# Session 2026-06-10 — Phase 12: recruiters + knowledge base + demographics

## What's live

### Question bank (the learning loop)
- New tables: `question_bank`, `question_answers`
- Wired into every Playwright applier via `appliers/playwright_base.fill_known_or_guess`
- Precedence: question_bank → canonical matcher → heuristic → unknown
- Every field encountered on every form is logged; every answer used is
  stored; fuzzy-matched (SequenceMatcher ≥0.85) for next-time reuse
- 5 new MCP tools: `list_unanswered_questions`, `list_answered_questions`,
  `teach_question_answer`, `search_question_bank`, `question_bank_stats`
- Bank stays at 0 until first dry-run; then grows fast

### Demographics infrastructure (multi-role profiles)
- New `demographics` table (one row per real human, shared across profiles)
- Profiles gain `demographic_id` FK
- Migrated Michael's current profile data into `demographics` row
  `michael_holleran`:
  - Name: Michael J. Holleran II
  - Address: 6815 Whitetail Ln, Westerville OH 43082
  - Phone, email, LinkedIn, EEO (Male/White/non-veteran/has-disability)
- 4 new MCP tools: `get_demographics`, `set_demographics` (nested-dict-aware),
  `create_role_profile` (spawn sibling profile sharing demographics),
  `list_profiles`

### Executive recruiter sources (NEW source type)
- **D. Hilton Associates** scraper — `dhilton.com/jobs`. ✅ 15 CU exec
  positions ingested live: CIO/CTO/CFO/COO/SVP/VP roles across CUs from
  $182M to $4.3B asset sizes. Brotli compression fix in `utils/http.py`
  (httpx doesn't decompress `br` without the brotli pkg — dropped from
  Accept-Encoding header)
- **DDJ Myers** scraper — `ddjmyers.com/open-positions`. ⚠ Built but
  returns 403 to httpx (Cloudflare bot fingerprinting). Curl works.
  Defer to Playwright-based version next session.

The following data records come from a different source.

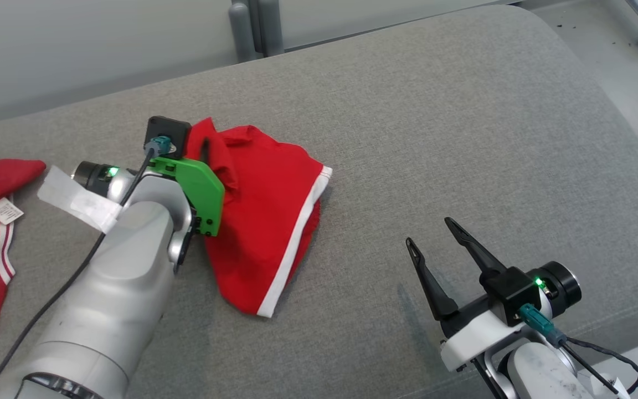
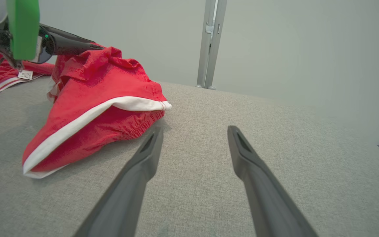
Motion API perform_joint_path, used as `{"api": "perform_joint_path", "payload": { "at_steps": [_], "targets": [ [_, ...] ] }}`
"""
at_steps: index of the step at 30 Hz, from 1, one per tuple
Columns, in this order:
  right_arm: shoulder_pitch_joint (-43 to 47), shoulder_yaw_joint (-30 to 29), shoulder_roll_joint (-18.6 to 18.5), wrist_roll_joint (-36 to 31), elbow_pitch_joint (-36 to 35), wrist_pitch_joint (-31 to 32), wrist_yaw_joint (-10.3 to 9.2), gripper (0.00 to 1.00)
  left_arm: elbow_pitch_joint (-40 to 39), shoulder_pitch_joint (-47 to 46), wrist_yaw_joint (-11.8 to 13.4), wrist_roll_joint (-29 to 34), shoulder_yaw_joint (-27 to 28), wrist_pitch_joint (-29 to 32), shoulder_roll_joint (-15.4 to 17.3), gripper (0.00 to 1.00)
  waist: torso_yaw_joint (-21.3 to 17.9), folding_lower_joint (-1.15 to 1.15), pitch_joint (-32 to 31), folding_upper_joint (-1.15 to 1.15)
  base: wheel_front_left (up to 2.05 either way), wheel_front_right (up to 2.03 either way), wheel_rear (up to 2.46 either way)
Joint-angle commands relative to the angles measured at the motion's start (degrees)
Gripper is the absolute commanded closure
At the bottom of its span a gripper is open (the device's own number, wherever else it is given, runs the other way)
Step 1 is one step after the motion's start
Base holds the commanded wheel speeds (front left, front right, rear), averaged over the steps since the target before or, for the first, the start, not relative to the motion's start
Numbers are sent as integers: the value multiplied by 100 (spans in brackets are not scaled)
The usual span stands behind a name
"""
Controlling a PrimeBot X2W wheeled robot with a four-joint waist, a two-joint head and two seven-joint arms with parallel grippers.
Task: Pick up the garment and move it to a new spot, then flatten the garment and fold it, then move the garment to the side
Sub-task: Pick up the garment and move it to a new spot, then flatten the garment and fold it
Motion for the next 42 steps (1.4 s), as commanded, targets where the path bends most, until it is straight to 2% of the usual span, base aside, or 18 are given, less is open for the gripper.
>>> {"api": "perform_joint_path", "payload": {
  "at_steps": [1, 9, 18, 23, 32, 36, 42],
  "targets": [
    [-102, 54, -42, 77, 92, -20, -1, 0, 52, -11, -50, -75, 39, -76, -117, 0, 169, 0, -87, 0, 0, 0, 0],
    [-450, 162, -126, 575, 762, -20, -1, 0, 69, 135, -276, -673, 443, -634, -456, 0, 691, 0, -302, 0, 0, 0, 0],
    [-1185, 179, -290, 1343, 2189, 88, -1, 0, -869, 1104, -281, -1025, 652, -1157, -556, 0, 1356, 0, -492, 0, 0, 0, 0],
    [-1598, 41, -319, 1902, 2644, 328, -1, 0, -1789, 1943, 48, -882, 672, -1210, -451, 0, 1705, 0, -464, 0, 0, 0, 0],
    [-2063, 34, -500, 2929, 3127, 899, -1, 0, -4040, 3614, 969, -176, 975, -1213, 27, 0, 2086, 0, -397, 0, 0, 0, 0],
    [-2283, 19, -527, 3164, 3360, 1041, -1, 0, -4580, 4078, 1138, -46, 1142, -1212, 129, 0, 2182, 0, -349, 0, 0, 0, 0],
    [-2419, 98, -540, 3440, 3663, 1359, -1, 0, -4667, 4418, 1266, -67, 1244, -1195, 269, 0, 2272, 0, -339, 0, 0, 0, 0]
  ]
}}
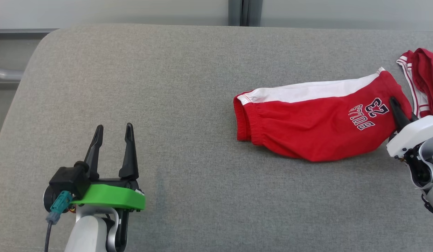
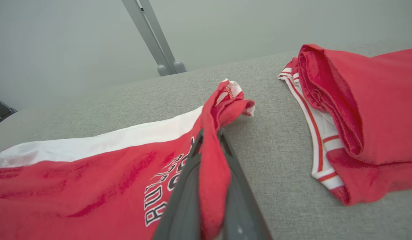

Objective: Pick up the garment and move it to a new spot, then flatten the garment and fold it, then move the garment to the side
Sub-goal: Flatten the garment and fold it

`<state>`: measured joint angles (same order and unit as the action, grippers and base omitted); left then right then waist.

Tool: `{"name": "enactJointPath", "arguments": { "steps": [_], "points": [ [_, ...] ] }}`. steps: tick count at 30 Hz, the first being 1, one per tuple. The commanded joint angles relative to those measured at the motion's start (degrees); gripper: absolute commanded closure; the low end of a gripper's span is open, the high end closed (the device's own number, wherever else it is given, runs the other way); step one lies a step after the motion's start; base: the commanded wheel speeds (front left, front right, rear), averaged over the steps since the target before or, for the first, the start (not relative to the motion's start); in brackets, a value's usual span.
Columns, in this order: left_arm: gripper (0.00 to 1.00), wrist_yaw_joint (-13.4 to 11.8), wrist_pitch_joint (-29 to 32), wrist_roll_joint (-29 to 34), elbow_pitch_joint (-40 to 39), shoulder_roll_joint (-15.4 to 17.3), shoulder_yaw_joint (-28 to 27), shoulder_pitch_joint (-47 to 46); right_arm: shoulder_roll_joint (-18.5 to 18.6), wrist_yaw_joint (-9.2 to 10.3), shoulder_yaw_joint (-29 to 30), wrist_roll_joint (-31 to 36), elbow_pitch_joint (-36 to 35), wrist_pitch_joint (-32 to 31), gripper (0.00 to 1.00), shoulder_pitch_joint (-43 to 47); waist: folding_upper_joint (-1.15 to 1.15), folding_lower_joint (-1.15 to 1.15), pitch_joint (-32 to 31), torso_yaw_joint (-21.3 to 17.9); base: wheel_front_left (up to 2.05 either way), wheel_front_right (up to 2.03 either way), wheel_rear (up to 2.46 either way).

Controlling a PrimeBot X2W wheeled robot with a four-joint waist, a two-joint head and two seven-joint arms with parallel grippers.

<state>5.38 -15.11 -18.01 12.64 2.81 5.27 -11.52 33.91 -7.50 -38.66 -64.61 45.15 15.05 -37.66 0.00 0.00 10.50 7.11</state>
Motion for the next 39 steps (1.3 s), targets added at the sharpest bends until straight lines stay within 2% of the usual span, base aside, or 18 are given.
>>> {"name": "enactJointPath", "arguments": {
  "steps": [1, 9, 16, 24, 29, 30, 31, 34, 39],
  "points": [
    [0.0, 0.13, -0.03, 0.34, 0.1, 0.19, -0.43, 1.09, -0.49, 0.04, 0.58, 0.93, -0.63, 0.14, 1.0, 0.38, 0.0, 0.0, -0.8, 0.15, 0.0, 0.0, 0.0],
    [0.0, -0.16, -0.03, -0.23, -0.2, 0.19, -0.36, 2.2, -4.84, 0.03, 2.7, 6.95, -7.12, 0.14, 1.0, -1.22, 0.0, 0.0, -2.03, 1.53, 0.0, 0.0, 0.0],
    [0.0, -0.48, -0.02, -0.96, -0.56, 0.19, 0.29, 2.5, -9.28, 0.03, 0.19, 11.24, -12.92, 0.14, 1.0, 0.2, 0.0, 0.0, -2.05, 4.12, 0.0, 0.0, 0.0],
    [0.0, -1.22, -0.03, -1.98, -0.84, 0.18, 1.58, 2.46, -13.22, 0.03, -4.66, 12.99, -14.72, 0.14, 1.0, 5.04, 0.0, 0.0, -1.35, 6.95, 0.0, 0.0, 0.0],
    [0.0, -1.65, -0.03, -2.64, -1.04, 0.18, 2.26, 2.32, -16.18, 0.03, -4.05, 12.96, -14.57, 0.15, 0.99, 7.22, 0.0, 0.0, -0.53, 7.34, 0.0, 0.0, 0.0],
    [0.0, -1.76, -0.03, -2.74, -1.06, 0.18, 2.35, 2.23, -16.37, 0.03, -3.91, 13.52, -15.03, 0.15, 0.54, 7.33, 0.0, 0.0, -0.4, 7.34, 0.0, 0.0, 0.0],
    [0.0, -1.84, -0.03, -2.91, -1.1, 0.18, 2.4, 2.12, -16.19, 0.03, -3.9, 14.49, -15.2, 0.15, 0.0, 7.51, 0.0, 0.0, -0.29, 7.29, 0.0, 0.0, 0.0],
    [0.0, -1.91, -0.03, -2.88, -0.96, 0.18, 2.42, 1.88, -15.36, 0.04, -1.29, 16.3, -16.22, 0.15, 0.0, 8.28, 0.0, 0.0, -0.26, 6.99, 0.0, 0.0, 0.0],
    [0.0, -1.79, -0.03, -2.23, -0.65, 0.19, 2.01, 1.89, -12.98, 0.03, 6.22, 18.81, -20.69, 0.15, 0.0, 10.43, 0.0, 0.0, -0.66, 6.22, 0.0, 0.0, 0.0]
  ]
}}
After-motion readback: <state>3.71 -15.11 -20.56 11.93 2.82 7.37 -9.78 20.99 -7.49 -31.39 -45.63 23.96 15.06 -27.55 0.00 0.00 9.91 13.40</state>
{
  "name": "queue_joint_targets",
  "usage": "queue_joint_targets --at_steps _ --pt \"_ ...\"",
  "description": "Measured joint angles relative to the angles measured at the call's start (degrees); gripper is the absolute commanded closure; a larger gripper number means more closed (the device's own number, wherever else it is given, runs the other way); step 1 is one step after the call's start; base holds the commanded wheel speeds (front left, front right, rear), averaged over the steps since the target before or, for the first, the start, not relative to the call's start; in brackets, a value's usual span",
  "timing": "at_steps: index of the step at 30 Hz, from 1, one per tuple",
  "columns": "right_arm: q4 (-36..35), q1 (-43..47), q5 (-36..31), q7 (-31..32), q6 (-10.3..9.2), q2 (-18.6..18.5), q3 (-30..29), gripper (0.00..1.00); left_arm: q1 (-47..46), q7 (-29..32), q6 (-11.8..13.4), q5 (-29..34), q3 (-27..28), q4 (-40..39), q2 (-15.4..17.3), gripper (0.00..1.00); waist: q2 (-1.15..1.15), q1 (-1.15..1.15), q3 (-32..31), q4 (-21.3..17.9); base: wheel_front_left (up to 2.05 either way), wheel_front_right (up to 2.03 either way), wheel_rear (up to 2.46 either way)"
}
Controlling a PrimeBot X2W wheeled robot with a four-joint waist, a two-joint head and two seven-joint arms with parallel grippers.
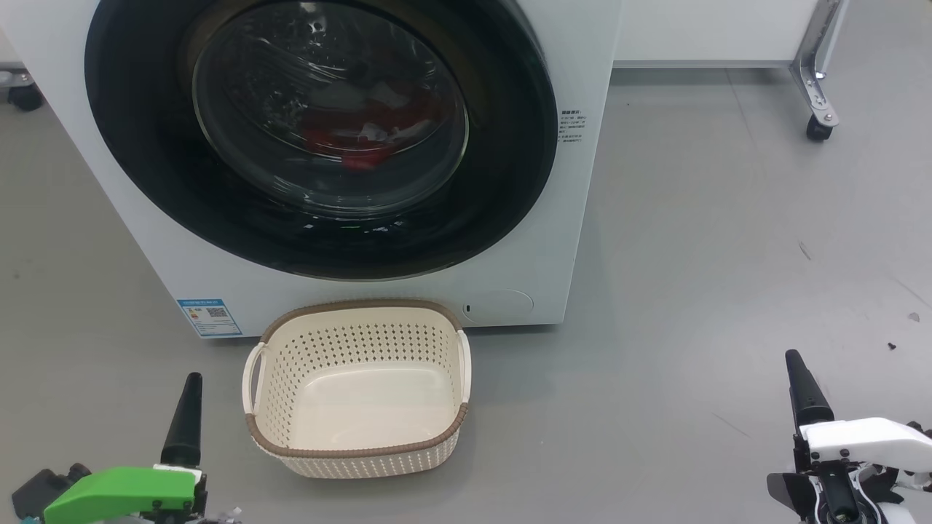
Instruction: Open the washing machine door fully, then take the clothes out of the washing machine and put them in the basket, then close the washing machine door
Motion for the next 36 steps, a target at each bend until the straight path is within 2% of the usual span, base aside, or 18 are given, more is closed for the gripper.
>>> queue_joint_targets --at_steps 13,24,36 --pt "0.01 -1.66 -12.00 -2.70 -0.10 -2.27 4.19 0.00 -0.81 -2.56 -0.01 13.78 -3.72 -0.73 2.98 0.00 0.00 0.00 0.10 -0.04 0.00 0.00 0.00" --pt "-0.01 -2.86 -24.93 -4.92 -1.91 -4.58 8.69 0.00 -2.25 -4.81 0.99 26.41 -5.98 -2.12 3.98 0.00 0.00 0.00 0.23 -0.05 0.00 0.00 0.00" --pt "-0.02 -3.00 -35.10 -7.20 -3.67 -4.65 11.87 0.00 -2.25 -6.80 2.58 39.38 -9.20 -2.40 4.74 0.00 0.00 0.00 0.25 -0.05 0.00 0.00 0.00"
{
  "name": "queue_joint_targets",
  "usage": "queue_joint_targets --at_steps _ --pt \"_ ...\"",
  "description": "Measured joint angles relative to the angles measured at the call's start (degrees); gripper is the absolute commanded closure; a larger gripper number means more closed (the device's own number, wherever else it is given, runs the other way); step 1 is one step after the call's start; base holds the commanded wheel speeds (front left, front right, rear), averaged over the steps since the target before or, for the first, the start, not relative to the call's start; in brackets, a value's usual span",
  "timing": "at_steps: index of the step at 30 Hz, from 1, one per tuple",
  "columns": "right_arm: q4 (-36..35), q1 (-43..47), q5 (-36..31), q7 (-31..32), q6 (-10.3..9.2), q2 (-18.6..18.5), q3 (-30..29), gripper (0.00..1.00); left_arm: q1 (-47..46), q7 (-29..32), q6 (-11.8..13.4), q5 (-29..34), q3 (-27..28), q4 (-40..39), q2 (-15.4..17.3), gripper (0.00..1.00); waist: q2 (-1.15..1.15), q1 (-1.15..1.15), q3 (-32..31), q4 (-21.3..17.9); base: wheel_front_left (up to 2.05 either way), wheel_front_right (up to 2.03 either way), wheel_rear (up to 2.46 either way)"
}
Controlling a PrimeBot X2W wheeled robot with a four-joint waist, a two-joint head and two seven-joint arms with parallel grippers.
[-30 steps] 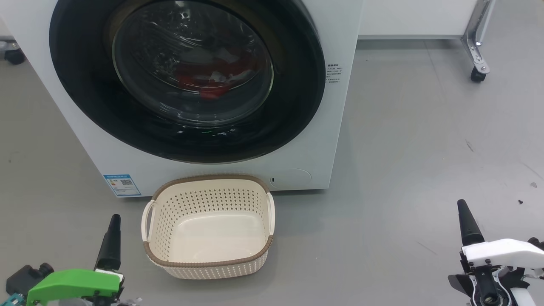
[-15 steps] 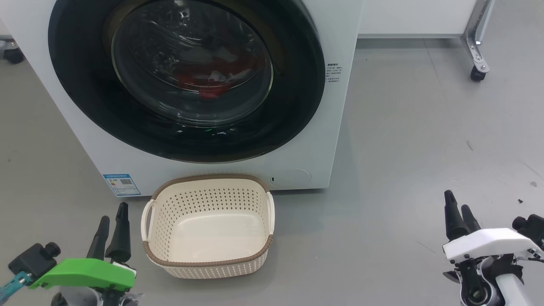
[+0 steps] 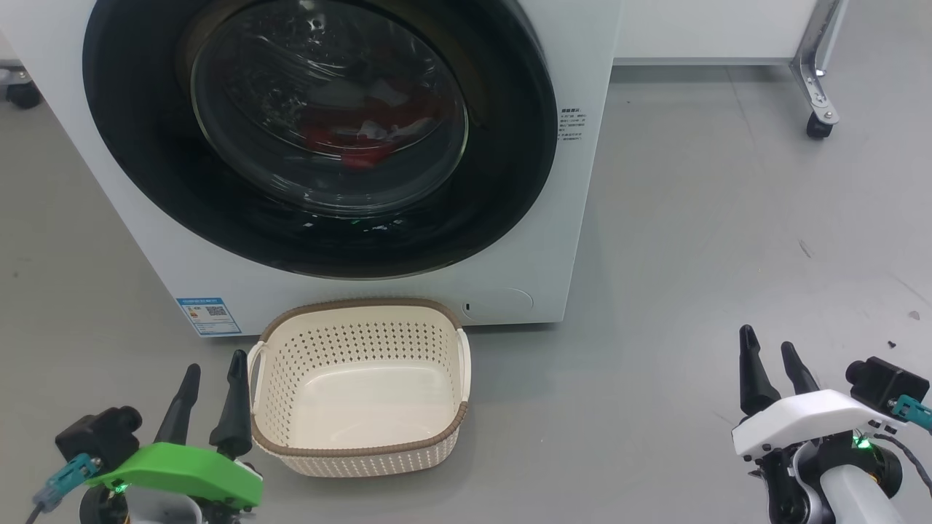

### Recruiter email applier
- New file: `appliers/recruiter_email.py`
- Detects D. Hilton + DDJ Myers URLs
- Auto-fetches contact email from job detail page
- Composes tailored email body with:
  - Subject: "Application: {role} at {company} — Michael J. Holleran II"
  - 4-bullet career summary leaning into KEMBA Financial CU experience
  - Resume PDF attached
  - Prominent link to interactive resume at
    https://genoa-entwuerfe.com/resume/
  - Full signature
- Same dry_run → confirm_token → submit safety rail as ATS appliers
- Sent via existing /usr/sbin/sendmail with envelope sender
  `jobs@genoa-entwuerfe.com` (DKIM/SPF aligned)
- Logs as standard `Application` row, flips job status to `applied` on
  successful send

## Saved answers (from Michael's checklist)

Updated `application_answers` JSON on default profile:
- `notable_achievement`: Signa Sports United US BI Lead bullet
- `why_this_role`: "Given my background in BI leadership across financial
  services and global multinationals I'm looking for a role where I can
  own the process end to end."
- `why_leaving_current_role`: "Can discuss at later time."
- Education: structured + flat + degree aliases for dropdown variants:
  - MBA Finance Specialization · Ashland University · 2007-2008
  - BS Business Administration · UCF · 1996-2000
- `salary_expectation_min`: 160,000 (bumped from 140k)
- `salary_expectation_target`: 180,000 (bumped from 175k)
- `travel_willingness`: "Up to 50%" (bumped from 25%)
- `references_statement`: "Available Upon Request"
- `how_heard`: "Company Website"
- `eeo_*`: Male/White/No/Yes
- `hybrid_onsite_ok`: true
- `portfolio_url`: https://genoa-entwuerfe.com/resume/

## Public assets live
- Interactive resume HTML (Michael's tailored Career-format) served at
  https://genoa-entwuerfe.com/resume/ (currently the simplified version —
  Michael can SCP the full interactive HTML over to replace)

## Counts
- 11 scrapers registered (added dhilton + ddjmyers)
- 7 appliers (added recruiter_email)
- **46 MCP tools** total
- 1 profile with 1 demographics row
- 270 jobs in DB (255 + 15 fresh CU exec roles from dhilton)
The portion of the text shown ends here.